3) Carrying in a posted establishment and getting caught may be problematic in the court of public opinion for some people who carry, even if no charges result. "Kindergarten teacher found carrying a >gasp< loaded handgun at Toys-backwards R-Us despite signs prohibiting weapons." The strib would have a field day.


Theoretically, although you have to stretch to think of a situation where the news could be legally released. First, you'd have to get caught. Then, if the toy store says leave, you leave. No ID, no press.

If we imagine that a panicky manager instead calls the cops, once they establish that you are carrying on a permit, they have to let you go, and your permit status is STILL private data under Minnesota statute. With no arrest, they can't release your name.


All true enough for a relatively anonymous person.

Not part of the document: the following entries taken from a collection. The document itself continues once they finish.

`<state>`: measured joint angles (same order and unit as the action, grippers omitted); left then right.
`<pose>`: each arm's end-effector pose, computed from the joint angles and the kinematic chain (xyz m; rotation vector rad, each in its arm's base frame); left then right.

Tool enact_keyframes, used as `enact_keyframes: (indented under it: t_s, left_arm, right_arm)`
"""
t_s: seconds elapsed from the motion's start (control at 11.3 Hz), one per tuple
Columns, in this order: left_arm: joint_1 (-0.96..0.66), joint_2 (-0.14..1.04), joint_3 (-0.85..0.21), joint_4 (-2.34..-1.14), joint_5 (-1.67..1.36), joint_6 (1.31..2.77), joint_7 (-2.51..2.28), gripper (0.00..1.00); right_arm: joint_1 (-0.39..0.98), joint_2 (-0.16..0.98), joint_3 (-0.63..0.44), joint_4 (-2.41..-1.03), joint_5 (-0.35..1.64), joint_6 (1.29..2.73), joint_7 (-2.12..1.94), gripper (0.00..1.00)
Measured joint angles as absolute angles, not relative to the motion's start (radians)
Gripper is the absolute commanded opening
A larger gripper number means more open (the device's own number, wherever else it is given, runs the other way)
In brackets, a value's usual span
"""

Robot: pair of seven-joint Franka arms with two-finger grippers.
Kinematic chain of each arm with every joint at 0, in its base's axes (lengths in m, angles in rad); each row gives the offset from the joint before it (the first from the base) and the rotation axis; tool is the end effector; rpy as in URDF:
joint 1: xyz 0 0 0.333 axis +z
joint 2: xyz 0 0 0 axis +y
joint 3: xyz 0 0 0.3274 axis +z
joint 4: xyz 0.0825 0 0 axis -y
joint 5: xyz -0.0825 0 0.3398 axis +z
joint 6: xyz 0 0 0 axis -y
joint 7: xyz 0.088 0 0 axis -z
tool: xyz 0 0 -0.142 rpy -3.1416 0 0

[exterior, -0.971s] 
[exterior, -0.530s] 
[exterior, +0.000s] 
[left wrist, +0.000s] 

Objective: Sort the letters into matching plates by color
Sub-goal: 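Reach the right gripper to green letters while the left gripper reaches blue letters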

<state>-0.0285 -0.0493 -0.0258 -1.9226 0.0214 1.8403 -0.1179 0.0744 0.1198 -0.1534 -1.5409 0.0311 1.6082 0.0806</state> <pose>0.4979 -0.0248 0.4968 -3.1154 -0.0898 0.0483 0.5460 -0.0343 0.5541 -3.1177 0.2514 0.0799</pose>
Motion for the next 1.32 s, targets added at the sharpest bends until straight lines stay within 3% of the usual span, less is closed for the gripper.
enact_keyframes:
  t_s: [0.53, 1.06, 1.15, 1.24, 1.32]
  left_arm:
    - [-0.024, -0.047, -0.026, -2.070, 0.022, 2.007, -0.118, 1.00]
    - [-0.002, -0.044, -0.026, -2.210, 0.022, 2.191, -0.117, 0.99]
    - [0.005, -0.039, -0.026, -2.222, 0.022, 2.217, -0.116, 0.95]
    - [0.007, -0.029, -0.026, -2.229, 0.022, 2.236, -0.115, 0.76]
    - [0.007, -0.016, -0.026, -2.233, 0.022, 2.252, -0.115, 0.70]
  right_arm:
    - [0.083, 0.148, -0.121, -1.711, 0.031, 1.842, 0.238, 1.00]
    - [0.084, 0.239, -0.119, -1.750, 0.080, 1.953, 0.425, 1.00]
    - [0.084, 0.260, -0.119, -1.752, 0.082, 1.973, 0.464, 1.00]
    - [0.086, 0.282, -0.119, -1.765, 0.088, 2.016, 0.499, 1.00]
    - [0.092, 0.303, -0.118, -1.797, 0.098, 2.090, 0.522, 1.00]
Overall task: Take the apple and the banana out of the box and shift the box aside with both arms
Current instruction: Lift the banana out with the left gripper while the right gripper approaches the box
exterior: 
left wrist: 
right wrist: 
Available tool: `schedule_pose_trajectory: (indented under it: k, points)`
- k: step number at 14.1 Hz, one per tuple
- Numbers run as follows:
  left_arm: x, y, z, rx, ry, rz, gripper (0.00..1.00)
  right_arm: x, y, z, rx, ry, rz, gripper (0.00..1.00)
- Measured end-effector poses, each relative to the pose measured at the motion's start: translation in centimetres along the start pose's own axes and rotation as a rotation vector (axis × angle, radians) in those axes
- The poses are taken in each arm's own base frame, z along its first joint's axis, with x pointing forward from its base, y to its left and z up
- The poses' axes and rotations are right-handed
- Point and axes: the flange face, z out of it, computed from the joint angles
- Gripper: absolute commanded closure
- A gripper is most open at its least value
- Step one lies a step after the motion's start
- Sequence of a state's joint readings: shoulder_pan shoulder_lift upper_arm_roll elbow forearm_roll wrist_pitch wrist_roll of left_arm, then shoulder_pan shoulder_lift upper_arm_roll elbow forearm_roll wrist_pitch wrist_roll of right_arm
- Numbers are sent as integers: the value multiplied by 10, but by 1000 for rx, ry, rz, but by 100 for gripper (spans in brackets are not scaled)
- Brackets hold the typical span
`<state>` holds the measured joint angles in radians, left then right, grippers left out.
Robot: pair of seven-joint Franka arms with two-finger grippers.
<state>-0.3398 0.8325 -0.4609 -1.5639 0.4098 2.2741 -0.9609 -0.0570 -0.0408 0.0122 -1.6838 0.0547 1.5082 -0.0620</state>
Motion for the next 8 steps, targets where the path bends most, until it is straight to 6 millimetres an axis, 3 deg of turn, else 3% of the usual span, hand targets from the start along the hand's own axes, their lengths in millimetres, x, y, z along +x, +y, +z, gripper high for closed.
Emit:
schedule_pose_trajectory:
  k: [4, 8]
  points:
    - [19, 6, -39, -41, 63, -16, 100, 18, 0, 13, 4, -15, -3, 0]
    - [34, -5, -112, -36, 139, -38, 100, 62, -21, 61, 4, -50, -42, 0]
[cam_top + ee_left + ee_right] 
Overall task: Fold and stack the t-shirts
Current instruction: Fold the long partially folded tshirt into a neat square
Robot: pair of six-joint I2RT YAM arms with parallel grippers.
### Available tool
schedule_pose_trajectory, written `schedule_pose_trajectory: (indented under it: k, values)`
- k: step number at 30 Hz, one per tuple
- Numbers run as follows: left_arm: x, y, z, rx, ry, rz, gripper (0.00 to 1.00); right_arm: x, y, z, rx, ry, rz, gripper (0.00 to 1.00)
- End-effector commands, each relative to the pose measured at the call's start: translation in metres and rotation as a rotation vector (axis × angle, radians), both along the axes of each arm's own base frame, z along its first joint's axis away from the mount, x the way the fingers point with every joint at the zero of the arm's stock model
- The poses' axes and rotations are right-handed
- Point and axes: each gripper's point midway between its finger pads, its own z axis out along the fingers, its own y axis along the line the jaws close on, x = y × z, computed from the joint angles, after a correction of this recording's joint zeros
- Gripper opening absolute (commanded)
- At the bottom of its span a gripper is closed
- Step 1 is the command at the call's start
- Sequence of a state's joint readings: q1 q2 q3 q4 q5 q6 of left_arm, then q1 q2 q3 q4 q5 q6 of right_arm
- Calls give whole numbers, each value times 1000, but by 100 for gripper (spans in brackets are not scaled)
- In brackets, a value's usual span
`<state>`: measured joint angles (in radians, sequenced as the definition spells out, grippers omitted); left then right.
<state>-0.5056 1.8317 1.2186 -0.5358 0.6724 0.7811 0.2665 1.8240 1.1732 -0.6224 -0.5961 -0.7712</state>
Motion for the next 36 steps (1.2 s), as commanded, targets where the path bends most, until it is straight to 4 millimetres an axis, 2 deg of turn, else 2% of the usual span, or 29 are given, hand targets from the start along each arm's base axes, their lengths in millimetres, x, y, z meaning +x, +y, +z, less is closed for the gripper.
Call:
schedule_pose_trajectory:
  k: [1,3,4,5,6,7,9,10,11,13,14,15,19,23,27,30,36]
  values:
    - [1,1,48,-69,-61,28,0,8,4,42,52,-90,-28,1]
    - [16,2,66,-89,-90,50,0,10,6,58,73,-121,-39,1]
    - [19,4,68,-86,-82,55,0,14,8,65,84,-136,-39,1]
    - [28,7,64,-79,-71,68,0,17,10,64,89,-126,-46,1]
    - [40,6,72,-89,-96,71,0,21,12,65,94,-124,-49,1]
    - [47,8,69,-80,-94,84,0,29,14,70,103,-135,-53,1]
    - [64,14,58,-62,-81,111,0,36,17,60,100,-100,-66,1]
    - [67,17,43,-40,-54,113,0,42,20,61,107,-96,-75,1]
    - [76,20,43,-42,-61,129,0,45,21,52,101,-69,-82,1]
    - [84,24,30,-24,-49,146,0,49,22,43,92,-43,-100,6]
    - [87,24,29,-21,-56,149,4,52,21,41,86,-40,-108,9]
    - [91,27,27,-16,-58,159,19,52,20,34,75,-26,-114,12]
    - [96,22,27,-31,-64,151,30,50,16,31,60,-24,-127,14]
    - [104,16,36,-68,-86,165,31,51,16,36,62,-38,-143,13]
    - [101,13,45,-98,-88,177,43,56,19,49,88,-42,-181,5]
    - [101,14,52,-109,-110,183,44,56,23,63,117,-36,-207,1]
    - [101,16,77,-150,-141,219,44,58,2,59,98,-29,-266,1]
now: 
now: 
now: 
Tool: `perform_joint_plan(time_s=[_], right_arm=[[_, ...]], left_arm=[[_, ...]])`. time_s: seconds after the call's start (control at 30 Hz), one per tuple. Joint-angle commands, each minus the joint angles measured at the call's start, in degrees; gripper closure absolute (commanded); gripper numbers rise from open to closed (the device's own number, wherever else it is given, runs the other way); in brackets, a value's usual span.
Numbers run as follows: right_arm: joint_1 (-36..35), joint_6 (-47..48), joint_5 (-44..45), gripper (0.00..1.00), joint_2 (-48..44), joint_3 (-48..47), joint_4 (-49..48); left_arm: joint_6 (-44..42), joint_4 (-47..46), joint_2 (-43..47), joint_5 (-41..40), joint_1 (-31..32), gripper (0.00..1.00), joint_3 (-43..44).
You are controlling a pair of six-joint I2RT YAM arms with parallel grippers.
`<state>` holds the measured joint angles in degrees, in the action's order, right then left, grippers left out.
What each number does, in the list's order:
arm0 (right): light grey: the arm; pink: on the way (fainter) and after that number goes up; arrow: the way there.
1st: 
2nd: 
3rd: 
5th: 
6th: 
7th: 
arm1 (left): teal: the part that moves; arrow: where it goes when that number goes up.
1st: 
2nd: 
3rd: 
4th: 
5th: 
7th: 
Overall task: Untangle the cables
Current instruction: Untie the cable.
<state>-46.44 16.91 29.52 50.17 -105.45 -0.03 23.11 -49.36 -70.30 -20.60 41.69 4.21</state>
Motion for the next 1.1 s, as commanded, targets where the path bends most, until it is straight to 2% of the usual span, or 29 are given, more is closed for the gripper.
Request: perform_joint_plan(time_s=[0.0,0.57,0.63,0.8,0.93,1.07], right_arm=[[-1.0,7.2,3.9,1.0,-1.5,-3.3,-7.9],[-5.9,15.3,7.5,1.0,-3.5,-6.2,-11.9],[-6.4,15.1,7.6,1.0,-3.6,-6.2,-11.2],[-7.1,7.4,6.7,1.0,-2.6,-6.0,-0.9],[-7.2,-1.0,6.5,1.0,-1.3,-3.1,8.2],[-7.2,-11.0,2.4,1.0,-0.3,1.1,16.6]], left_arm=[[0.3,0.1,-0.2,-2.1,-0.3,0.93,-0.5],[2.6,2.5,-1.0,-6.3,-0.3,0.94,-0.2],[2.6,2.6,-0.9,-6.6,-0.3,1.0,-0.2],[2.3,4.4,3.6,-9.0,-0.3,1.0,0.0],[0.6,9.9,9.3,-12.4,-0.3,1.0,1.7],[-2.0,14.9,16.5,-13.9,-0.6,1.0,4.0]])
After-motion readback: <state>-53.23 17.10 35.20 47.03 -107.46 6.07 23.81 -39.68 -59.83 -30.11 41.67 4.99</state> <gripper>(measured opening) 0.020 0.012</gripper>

To continue with your example, if the panicky manager or someone else present recognizes the permit holder, there is nothing to prevent them from releasing that information to the media. They can say, "I saw John Doe come in here, carrying a revolver even though we have signs up, and called the cops, who came and said they couldn't do anything but that I could ask Mr. Doe to leave if I wanted."

It is also possible for the news media to show up uninvited. Some of them listen to scanners, and in the sorts of places where three-legged mules in the county road right-of-way make the news, they might come out for something like that.

This sort of thing is a problem for the large minority of people who are recognized by many even though they are not a celebrity. Doctors, teachers, school principals, coaches, clergy, holders of minor political office, certain well-known local businesspeople.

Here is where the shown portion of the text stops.